Le sacre de la CAN-2019 lui a conféré l’aura continentale, son record d’invincibilité lui
a donné un écho international, Djamel Belmadi est probablement l’entraîneur qui aura eu
le plus d’impact sur la sélection nationale. Mais pas que. En effet, la sortie du Président de la République, M. Abdelmadjid Tebboune, qui l’a soutenu publiquement face à un « complot » qui le viserait ainsi que l’EN, vient prouver que Belmadi est bien un coach à l’influence qui dépasse le cadre du sport et de la performance.

Par Mohamed Touileb
Belmadi, c’est un titre africain, une série de 33 matchs sans défaite et une fascination qui touche toutes les couches jusqu’à la sphère politique et le Palais d’El-Mouradia. Le Président de la République « himself » a évoqué le driver des « Verts » dans une entrevue avec la presse jeudi soir. Il a voulu assurer Belmadi du soutien de l’Etat dans ce qu’il estime « une campagne de déstabilisation » qui vise le technicien ainsi que notre sélection.
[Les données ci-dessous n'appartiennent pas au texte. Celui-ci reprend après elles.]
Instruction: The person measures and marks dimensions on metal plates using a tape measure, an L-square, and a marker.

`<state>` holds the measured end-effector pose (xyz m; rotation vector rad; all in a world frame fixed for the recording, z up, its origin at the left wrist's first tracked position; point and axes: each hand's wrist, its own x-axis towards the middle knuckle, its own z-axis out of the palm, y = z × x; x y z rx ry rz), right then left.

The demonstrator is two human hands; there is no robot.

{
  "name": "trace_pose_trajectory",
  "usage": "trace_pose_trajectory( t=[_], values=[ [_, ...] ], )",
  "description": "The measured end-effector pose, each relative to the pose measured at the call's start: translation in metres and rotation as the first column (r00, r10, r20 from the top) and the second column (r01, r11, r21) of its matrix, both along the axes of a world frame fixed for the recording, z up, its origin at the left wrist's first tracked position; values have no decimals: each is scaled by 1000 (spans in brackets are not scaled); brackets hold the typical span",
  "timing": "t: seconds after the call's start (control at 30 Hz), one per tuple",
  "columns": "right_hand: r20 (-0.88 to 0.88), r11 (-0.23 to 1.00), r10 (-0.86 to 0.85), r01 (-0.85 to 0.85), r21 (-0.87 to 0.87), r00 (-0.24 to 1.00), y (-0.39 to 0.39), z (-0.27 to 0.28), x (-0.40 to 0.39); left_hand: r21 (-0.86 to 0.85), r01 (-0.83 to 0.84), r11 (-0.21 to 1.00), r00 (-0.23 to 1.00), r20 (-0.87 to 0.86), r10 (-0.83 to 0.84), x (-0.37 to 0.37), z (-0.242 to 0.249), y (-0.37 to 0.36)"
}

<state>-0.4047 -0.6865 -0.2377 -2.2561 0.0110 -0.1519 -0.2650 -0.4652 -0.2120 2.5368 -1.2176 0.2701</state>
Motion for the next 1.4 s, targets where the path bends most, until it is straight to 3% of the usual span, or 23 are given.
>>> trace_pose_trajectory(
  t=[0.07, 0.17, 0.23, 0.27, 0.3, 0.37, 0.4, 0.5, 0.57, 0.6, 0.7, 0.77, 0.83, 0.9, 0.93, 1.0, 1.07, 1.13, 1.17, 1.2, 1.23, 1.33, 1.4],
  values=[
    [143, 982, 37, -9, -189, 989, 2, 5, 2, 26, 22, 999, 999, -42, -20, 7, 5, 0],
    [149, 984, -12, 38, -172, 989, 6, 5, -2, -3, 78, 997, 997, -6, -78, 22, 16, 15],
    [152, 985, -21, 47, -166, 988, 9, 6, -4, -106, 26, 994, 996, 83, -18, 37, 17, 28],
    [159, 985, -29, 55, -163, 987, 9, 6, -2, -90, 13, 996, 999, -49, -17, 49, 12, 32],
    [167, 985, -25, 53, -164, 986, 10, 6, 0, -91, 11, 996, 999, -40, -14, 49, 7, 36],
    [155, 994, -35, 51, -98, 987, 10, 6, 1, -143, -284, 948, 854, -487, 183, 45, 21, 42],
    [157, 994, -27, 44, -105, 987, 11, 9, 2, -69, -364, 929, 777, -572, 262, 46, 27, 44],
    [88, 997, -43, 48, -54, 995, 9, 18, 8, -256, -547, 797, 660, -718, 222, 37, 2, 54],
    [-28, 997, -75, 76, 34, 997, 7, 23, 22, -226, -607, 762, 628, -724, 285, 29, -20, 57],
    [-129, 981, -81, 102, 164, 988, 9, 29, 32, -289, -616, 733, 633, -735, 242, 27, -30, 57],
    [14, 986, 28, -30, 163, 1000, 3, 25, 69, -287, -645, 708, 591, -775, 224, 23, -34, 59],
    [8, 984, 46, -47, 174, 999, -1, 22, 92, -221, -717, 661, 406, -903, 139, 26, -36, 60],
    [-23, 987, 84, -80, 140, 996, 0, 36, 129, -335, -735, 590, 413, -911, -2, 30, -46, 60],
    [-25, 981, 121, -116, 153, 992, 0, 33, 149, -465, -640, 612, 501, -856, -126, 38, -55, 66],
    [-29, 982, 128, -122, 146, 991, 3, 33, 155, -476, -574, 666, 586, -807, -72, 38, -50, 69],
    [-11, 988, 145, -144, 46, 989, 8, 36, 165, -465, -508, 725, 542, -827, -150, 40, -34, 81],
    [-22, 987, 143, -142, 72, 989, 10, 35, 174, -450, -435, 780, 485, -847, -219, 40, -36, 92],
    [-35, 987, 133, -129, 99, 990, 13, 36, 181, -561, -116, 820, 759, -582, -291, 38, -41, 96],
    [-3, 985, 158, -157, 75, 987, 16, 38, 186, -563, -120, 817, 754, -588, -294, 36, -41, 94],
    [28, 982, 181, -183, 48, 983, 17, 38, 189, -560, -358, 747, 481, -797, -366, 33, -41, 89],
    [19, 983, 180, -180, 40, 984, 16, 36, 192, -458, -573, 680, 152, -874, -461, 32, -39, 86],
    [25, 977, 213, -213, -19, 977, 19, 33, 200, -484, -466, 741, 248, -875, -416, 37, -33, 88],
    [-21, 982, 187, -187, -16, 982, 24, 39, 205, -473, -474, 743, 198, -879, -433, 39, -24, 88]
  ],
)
La réunion en haut lieu de mars dernier
« L’équipe nationale a notre soutien. Ils essaient de la casser. Ils cherchent à atteindre le moral de Belmadi. Et pas uniquement ici en interne. Il y a quelques éléments internes, mais tout vient de là-bas. Leurs sites sont mobilisés pour créer des problèmes à l’Algérie par tous les moyens», a déclaré M. Tebboune. Allusion faite au voisin marocain qui chercherait à briser la dynamique des « Guerriers du Désert » par des moyens extra-sportif. Comprenez donc que l’enjeu dans les circonstances politiques actuelles dépassent largement l’aspect purement footballistique. En tout cas, Belmadi a déjà été concerné (même s’il n’avait rien demandé) dans une manœuvre « politico-sportive » à l’approche des élections pour la présidence de la Fédération algérienne de football (FAF). Le sort de Kheireddine Zetchi, avec qui l’ancien entraîneur d’Al-Duhail SC a une proximité certaine, était déjà scellé. La crainte de le voir partir après le départ de Zetchi était bien présente. Ainsi, le premier responsable du pays n’a pas hésité à le recevoir en privé, fin mars dernier, pour s’assurer qu’il continuera à mener les « Fennecs » pour les prochaines échéances.
Au-delà du foot
À partir de ce moment, on a pu comprendre que l’ancien international algérien était devenu plus qu’un simple homme qui coache des footballeurs et met en place des tactiques pour disputer des matchs. Incarnation de la réussite algérienne et connu pour son franc-parler et sa lucidité, l’architecte du sacre lors de la dernière CAN est un pilier dans le paysage algérien. Aux yeux du peuple, Belmadi suscite l’adulation. À partir de là, il devient une personne à protéger. Ce que les politiques du pays n’ont jamais hésité à faire. Avant M. Tebboune, c’était Abderrezak Sebgag, ministre de la Jeunesse et des Sports (MJS), qui avait indiqué, en octobre dernier, après l’épisode de la pelouse de Tchaker, que « le sélectionneur démontre, à chaque occasion, son professionnalisme et de surcroît son engagement à concrétiser les ambitions de toute la nation. Sa franchise dans ses propos et son désir de contribuer à développer le football national font de lui un homme sincère ». Si on ne lui a pas encore fait de statue, Belmadi s’est assuré d’avoir un statut d’intouchable avec une stature qui va au-delà du sport roi. Belmadi, c’est une sorte de « magistrature » à la notoriété dans son stade suprême. Et ça, tous les Algériens l’ont compris. Même le Chef de l’Etat.